At 84, Kramer already begun work on An Army of Lovers Must Not Die. The writer told The New York Times that the plot deals with “gay people having to live through three plagues.”
The three plagues are COVID-19, HIV/AIDS and the decline of the human body: in other words, aging. True to form, Kramer intends the play as an indictment of US government complacency.
“The government has been awful in both cases,” Kramer told the Times. “They were terrible with AIDS and they’re terrible with this thing. One wonders what will become of us.”

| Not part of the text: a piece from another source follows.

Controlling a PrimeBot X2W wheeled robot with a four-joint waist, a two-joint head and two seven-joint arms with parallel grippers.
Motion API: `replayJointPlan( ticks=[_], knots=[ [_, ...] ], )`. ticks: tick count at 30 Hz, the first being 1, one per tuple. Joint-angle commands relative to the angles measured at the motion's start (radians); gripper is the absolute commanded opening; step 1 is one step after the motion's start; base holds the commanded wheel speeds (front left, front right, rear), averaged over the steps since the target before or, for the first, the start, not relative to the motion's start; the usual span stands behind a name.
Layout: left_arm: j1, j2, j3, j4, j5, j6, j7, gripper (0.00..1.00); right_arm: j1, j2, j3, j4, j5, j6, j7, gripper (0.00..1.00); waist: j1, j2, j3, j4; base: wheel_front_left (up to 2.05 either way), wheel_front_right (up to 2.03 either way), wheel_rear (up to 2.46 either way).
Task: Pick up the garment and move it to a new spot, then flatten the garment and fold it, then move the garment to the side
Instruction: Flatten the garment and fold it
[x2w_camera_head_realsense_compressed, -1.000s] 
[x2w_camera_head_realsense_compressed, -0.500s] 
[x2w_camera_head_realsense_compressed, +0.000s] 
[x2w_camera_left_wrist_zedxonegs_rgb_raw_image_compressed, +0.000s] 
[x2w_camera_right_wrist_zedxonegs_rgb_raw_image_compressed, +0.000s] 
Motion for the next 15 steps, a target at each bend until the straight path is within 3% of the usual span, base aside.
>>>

Kramer was an outspoken critic of the Reagan White House’s inaction on the plague in the early 1980s. Although the disease was identified in 1981, Reagan refused to mention it publicly until a news conference in 1985 and then in speeches in 1987. By then, thousands already had died and preventable transmissions spread like wildfire. At least 30 million human beings have lost their lives since then, with the vast majority resulting from heterosexual transmissions. It took Reagan’s Christian conservative Surgeon General, C. Everette Koop to battle the disease almost single-handedly from his bully pulpit, refusing to give in to the inaction of antigay activists within the White House who saw the disease not as a virus but as God’s punishment for gay sex.
The world has had the misfortune of two pandemics falling under Republican Administrations who prioritize politics over public health.
In response to Reagan’s inaction, Kramer founded the Gay Men’s Health Crisis to provide services to those hard hit by AIDS as well as ACT UP, a street protest group that demanded prevention and treatment for the disease.
Kramer is also known for his novel Faggots about queer culture in the 1970s and The Normal Heart, a play about the toll of AIDS.
This year he published volume II of American People: The Brutality of Fact. Volume I, American People: Searching for My Heart was published in 2015.